▶ **Instructions for the task**
Go line by line through the data below and count those with the string "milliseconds". Give the number only.

▶ **Raw data**
--- START ---

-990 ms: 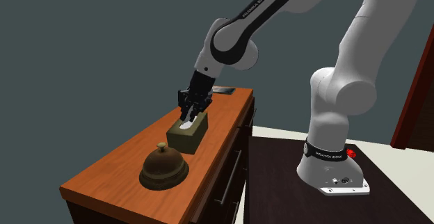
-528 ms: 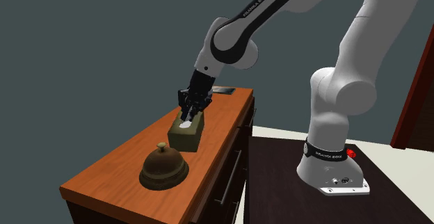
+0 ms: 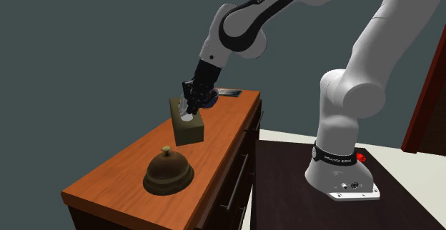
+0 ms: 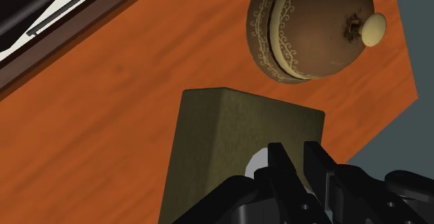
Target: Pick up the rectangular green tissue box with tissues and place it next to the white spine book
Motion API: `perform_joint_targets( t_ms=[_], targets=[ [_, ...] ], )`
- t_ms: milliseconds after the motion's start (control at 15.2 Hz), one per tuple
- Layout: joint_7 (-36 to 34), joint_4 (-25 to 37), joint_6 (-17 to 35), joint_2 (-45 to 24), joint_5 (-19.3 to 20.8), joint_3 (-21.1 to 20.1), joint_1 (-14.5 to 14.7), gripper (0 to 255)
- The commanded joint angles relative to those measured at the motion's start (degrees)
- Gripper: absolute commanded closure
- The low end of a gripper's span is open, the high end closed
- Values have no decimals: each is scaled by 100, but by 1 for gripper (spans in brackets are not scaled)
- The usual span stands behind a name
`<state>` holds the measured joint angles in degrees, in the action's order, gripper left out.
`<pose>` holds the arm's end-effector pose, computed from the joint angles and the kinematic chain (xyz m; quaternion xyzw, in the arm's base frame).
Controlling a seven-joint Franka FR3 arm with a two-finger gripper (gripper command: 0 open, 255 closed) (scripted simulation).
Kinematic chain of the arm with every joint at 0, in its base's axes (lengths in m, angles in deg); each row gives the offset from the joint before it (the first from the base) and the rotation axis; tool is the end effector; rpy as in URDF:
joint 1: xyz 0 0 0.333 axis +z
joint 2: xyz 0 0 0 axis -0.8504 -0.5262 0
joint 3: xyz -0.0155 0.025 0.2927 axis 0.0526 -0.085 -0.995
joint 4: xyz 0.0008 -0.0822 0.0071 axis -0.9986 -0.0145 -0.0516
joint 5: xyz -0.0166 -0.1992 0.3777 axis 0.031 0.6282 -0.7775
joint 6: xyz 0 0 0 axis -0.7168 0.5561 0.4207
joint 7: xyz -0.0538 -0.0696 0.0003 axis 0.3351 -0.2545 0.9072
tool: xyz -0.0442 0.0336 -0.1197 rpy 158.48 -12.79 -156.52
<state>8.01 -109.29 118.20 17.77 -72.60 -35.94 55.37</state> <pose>0.4610 0.0093 0.3368 -0.9139 0.3450 -0.1388 0.1627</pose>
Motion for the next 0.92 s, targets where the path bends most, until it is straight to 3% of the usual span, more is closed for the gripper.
perform_joint_targets(
  t_ms=[0,858],
  targets=[
    [-74,69,-182,111,85,-9,-52,255],
    [-490,698,-1301,622,475,-44,-267,255]
  ],
)
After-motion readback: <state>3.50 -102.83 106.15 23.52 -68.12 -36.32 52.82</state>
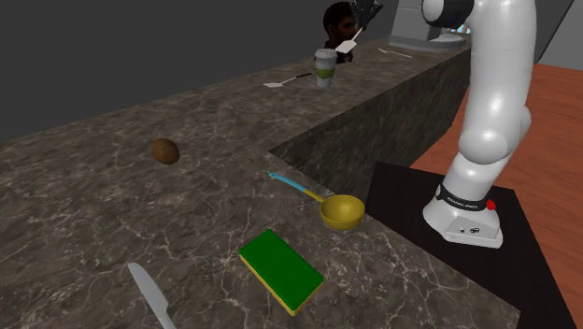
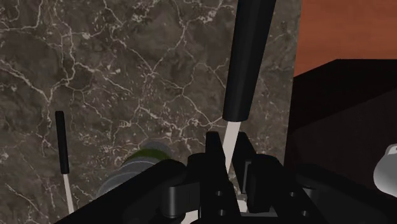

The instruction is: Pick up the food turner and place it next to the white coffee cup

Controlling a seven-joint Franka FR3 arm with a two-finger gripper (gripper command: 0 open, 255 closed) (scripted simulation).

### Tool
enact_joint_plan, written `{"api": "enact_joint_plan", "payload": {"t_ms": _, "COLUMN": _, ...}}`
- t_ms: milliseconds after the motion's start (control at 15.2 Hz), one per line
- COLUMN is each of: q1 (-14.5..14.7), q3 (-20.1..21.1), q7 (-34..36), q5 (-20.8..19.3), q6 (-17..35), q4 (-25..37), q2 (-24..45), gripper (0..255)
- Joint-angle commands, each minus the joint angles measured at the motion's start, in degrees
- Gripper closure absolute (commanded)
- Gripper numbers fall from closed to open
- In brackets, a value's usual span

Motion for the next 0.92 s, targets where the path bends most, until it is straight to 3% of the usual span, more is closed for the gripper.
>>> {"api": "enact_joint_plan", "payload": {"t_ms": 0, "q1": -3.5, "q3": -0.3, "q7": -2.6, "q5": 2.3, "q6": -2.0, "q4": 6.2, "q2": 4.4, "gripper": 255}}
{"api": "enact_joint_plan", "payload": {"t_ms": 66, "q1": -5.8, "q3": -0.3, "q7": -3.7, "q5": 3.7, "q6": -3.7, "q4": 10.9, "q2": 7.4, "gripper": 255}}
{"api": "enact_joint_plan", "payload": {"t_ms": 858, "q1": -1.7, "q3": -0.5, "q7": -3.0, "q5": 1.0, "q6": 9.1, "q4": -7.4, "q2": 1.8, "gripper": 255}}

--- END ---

▶ **Answer to this problem**
2